Penguin (Oswald Cobblepot) by Selina Enriquez

Penguin (Oswald Cobblepot) by Selina Enriquez

This was Oswald’s first experience actually taking up residence in Arkham Asylum. He could have up to four personal items in his room “to create a comforting and familiar healing environment,” although that was a moot point. His favorite parasol was not approved, even though the fragile antique was hardly a weapon, and his other possessions had been reduced to a smoldering mound of ash. Seeing them in that condition would hardly constitute a comforting, healing influence.

Oswald knew he wasn’t crazy. He might have caused a scene at the hospital after caped ruffians burned down his nightclub, but who wouldn’t squawk at such a development? He lived above that club—kwak! They burned down his home and his business in one fowl swoop—kwak! He had expressed his outrage with the tip of his umbrella—kwakwakwakwakwak! And if that awful Batgirl wasn’t so nimble, Justice would have been done!

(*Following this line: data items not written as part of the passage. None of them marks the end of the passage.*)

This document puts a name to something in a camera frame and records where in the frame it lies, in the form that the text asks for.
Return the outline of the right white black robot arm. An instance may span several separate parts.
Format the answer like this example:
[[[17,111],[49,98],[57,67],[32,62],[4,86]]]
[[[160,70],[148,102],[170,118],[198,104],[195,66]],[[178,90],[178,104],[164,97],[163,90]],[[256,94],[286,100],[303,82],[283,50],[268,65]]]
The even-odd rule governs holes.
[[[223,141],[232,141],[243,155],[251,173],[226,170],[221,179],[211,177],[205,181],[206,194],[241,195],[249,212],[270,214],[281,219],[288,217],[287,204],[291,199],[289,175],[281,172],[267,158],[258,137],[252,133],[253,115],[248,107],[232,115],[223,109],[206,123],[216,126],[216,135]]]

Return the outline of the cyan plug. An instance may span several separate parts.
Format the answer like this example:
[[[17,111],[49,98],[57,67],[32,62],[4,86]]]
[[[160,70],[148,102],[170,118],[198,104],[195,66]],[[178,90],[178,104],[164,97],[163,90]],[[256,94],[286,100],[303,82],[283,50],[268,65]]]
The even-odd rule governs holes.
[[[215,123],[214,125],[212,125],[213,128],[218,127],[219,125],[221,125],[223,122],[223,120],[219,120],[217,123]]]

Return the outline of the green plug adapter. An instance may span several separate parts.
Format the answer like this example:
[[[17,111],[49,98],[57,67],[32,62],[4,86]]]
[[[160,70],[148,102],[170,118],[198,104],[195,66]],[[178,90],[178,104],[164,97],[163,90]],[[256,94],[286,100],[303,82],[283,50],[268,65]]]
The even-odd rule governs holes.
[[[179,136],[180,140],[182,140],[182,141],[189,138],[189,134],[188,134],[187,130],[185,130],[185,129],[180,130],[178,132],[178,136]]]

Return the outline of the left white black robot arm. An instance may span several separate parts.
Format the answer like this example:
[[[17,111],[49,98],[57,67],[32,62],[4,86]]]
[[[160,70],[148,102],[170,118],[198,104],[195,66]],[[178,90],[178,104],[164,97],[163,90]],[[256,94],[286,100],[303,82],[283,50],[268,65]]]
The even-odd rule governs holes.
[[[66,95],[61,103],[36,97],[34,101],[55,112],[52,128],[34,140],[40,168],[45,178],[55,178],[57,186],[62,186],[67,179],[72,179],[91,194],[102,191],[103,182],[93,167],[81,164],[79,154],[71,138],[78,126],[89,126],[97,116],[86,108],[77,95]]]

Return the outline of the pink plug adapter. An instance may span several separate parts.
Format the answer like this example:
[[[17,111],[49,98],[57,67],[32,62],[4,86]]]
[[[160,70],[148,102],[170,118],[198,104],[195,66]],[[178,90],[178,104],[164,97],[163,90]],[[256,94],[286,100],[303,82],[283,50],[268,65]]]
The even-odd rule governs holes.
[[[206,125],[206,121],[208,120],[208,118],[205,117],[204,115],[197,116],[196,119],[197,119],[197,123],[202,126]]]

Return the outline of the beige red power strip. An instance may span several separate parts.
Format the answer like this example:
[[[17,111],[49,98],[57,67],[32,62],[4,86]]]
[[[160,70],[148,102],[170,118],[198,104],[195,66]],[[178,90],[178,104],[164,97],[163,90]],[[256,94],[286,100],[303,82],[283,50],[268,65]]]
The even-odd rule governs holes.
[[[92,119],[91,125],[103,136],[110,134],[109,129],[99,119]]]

Of course he was upset. They burned down his club and his home. But he was hardly “HAHAHA Harley pass me the shotgun” crazy. He was crazy like a fox, as the saying went, if only foxes had some sort of feathers to justify their cunning. It was precisely because they had burned down his home that Oswald permitted this shocking indignity. He had bigger problems than arranging a release from Arkham when he had no nest to return to. The asylum was a place to live while he went about rebuilding, and revolting though he found his present surroundings, it was a base of operations that cost him nothing. It even gave him an opportunity to observe certain persons up close, for Oswald did not completely accept Dr. Bartholomew’s diagnosis that he had a -kwak- “borderline obsession” with cleanliness before the fire. Control issues -kwak- What poppycock. If there was really anything unnatural about obtaining a few specialty wipes to keep one’s office properly sanitized, it might very well be Hugo Strange’s doing. Or Jonathan Crane’s. One of those lunatics (very good customers and esteemed fellow rogues, but lunatics all the same) that have a 400 page manifesto on fear—kwak, bullies—kwak, and settling scores, real or imagined, with chemicals—kwakwakwakwakwak!

A rude pounding on the wall interrupted his train of thought. It was Ivy again, and he sniffed. Anytime he indulged in a few kwaking expressions of frustrations, she pounded. Even though no lemon-tinged, goddess-is-angry pheromones could seep through the wall, he sometimes imagined he did smell something when she pounded that way. For those who knew Ivy, the associations were too strong.

So —Kwak!— Where was he? Ah yes, he would keep an eye on the Scarecrow and he would humor Bartholomew, but mostly he would work on rebuilding his club.